至此,您应该拥有监控 AWS 和其他可以通过 Web 访问的云服务和 SaaS 应用程序所需的一切。

附录:AWS 端点列表

在撰写这篇文章时,令人惊讶的是现在有如此多的 Amazon Web Services。更令人震惊的是:AWS 通过 2000 多个 http 端点 交付其各种 API。

现在,如果您只使用几个 AWS 端点,您可以跳过本节。但是,如果您想大规模监控 AWS 端点,请继续阅读。

(警告:监控数十个或更多 URL 可能会使您超出 InfluxDB Cloud 免费层级,并要求您使用他们的 付费计划。)

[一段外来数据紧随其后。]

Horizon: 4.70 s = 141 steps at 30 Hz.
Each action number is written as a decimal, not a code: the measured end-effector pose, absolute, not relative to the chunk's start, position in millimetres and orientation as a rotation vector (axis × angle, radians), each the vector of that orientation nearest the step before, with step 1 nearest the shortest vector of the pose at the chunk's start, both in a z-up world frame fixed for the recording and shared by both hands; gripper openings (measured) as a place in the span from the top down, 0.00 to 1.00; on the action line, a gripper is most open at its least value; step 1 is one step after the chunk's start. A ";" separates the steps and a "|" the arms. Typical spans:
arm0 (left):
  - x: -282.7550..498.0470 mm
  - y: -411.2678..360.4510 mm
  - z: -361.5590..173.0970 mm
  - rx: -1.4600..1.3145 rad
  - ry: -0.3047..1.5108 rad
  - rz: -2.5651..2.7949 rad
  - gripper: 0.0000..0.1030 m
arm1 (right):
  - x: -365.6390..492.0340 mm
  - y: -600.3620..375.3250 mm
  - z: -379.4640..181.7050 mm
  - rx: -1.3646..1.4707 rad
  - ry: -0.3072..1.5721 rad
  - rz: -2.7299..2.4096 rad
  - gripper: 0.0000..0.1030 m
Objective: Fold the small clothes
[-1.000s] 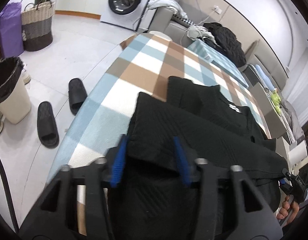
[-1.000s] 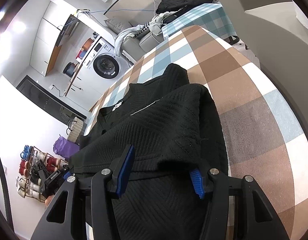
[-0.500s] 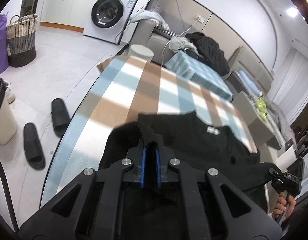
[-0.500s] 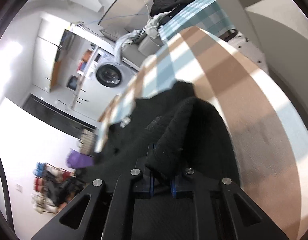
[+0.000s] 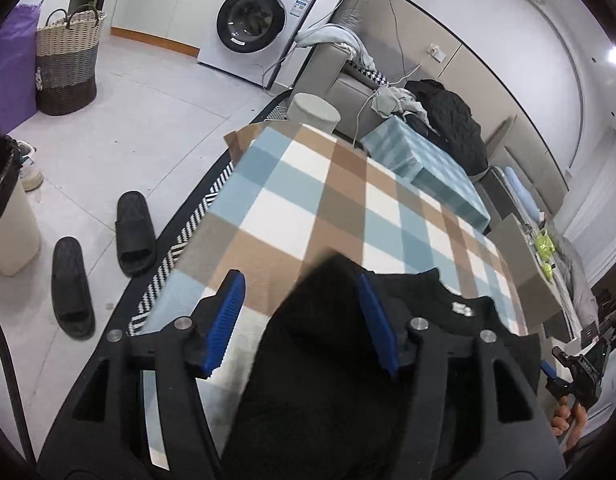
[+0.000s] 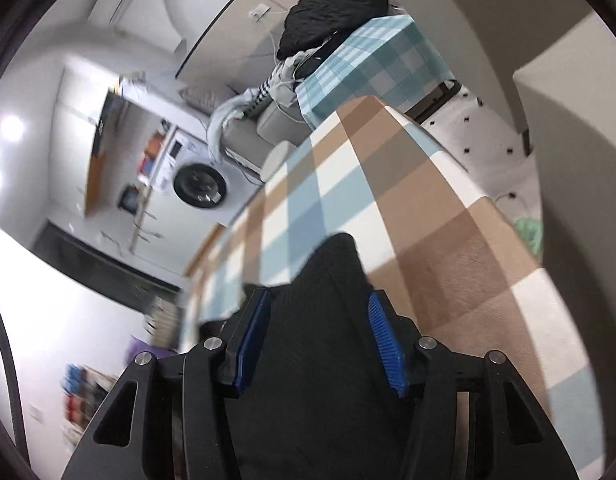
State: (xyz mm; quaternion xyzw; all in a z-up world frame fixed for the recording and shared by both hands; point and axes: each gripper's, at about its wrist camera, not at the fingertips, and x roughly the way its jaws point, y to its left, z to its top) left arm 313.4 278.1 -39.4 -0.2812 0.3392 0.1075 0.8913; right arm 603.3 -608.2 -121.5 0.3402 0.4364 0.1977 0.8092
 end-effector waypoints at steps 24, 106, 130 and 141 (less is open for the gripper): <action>361.3 260.4 -78.1 -0.418 0.879 0.197 0.46 | 610.5 -595.0 -104.9 0.513 0.722 0.403 0.95; 136.7 124.0 -31.9 -0.208 0.761 0.088 0.14 | 403.2 -580.8 -121.9 0.220 0.946 0.402 0.10; 67.1 141.7 -51.3 -0.316 0.749 0.111 0.14 | 349.0 -604.3 -130.6 0.292 0.867 0.391 0.84; 77.8 120.9 -45.9 -0.269 0.762 0.054 0.14 | 344.2 -604.8 -109.1 0.275 0.834 0.294 0.61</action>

这是一个我从 此 AWS 文档页面 编译的 纯文本格式的 AWS 服务端点列表

由于此列表会随着时间推移而更改,以下是如何使用 终端 编译 AWS 端点列表

curl https://docs.aws.amazon.com/general/latest/gr/rande.html | grep amazonaws | sort -u > aws-endpoints.txt

让我们分解一下这里发生了什么

  • curl 捕获网页
  • https://docs.aws.amazon.com/general/latest/gr/rande.html 是所有 AWS 端点的网页。
  • 使用 Unix 管道,我们将该网页发送到 grep 命令,该命令反过来提取所有包含 amazonaws 的行。谢天谢地,据我所知,AWS 惯例始终在服务端点的 URL 中使用 amazonaws。这使事情变得更容易。
  • sort 按字母顺序对所有文本行进行排序,-u 标志仅显示唯一行,因此我们不会重复。
  • 然后,我们将 sort 的输出发送到一个名为 aws-endpoints.txt 的新文件。

从这里,您可以使用您选择的文本编辑器来处理每行上的任何额外杂项。